В те времена Конан Дойл считался одним из самых выдающихся специалистов в психиатрии — некоторые назвали бы его светилом — и принадлежал к тем, кто не сомневался в реальности спиритических явлений. Маклафлин познакомился с писателем, когда был президентом Британского общества психических исследований, в ту пору он несколько раз имел честь быть гостем сэра Артура и леди Дойл в их поместье Виндлесхэм в Суссексе, где воочию мог убедиться, как серьезно супруги относятся к психическим исследованиям, не говоря уже об их новообретенной религии. Впервые Конан Дойл публично провозгласил свою веру в спиритуализм в октябре 1917 года на заседании Лондонского спиритического общества. Многие полагали, что этот интерес был спровоцирован гибелью на войне сына писателя — Кингсли, но на самом деле, как объяснил мне Маклафлин, семена его интереса были заронены еще в прошлом веке, когда Дойл молодым врачом участвовал в спиритических сеансах.
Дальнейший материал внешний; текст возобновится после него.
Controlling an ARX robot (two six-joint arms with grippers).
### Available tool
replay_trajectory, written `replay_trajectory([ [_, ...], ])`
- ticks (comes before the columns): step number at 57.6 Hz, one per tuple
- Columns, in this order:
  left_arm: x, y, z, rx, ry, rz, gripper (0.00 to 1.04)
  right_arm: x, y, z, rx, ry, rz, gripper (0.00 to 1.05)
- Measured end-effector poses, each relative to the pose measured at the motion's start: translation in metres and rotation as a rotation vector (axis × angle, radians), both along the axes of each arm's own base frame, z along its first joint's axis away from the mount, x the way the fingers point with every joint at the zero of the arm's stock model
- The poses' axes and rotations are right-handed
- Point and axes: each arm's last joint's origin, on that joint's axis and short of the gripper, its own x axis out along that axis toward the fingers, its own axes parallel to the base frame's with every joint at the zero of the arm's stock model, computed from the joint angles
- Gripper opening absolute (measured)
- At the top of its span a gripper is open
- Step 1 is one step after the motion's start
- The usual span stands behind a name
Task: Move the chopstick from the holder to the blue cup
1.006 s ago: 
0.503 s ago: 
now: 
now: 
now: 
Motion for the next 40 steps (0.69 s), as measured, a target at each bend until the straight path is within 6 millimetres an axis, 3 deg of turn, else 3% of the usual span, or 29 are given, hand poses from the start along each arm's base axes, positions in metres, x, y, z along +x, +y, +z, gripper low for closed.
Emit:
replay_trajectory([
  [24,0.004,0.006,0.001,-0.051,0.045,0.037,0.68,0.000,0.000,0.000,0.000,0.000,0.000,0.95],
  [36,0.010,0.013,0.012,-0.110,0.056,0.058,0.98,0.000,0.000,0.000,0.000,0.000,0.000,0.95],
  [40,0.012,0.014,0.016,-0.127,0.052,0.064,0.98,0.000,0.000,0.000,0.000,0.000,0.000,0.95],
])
С годами семена пустили корни, а затем это ползучее растение разрослось настолько широко, что грозило вытеснить злаки, приносившие стабильный доход, а именно занятия литературой. Ныне Конан Дойл все меньше времени уделял литературному труду и все больше часов проводил на сеансах и публичных лекциях. Подобное времяпрепровождение вполне достойно отошедшего от дел писателя, если бы Конан Дойл относился к исследованиям с рассудочностью ученого, однако они с леди Дойл столь истово отдались своему увлечению, что их друзья начали опасаться, как бы сия ползучая трава не расшатала камни фундамента.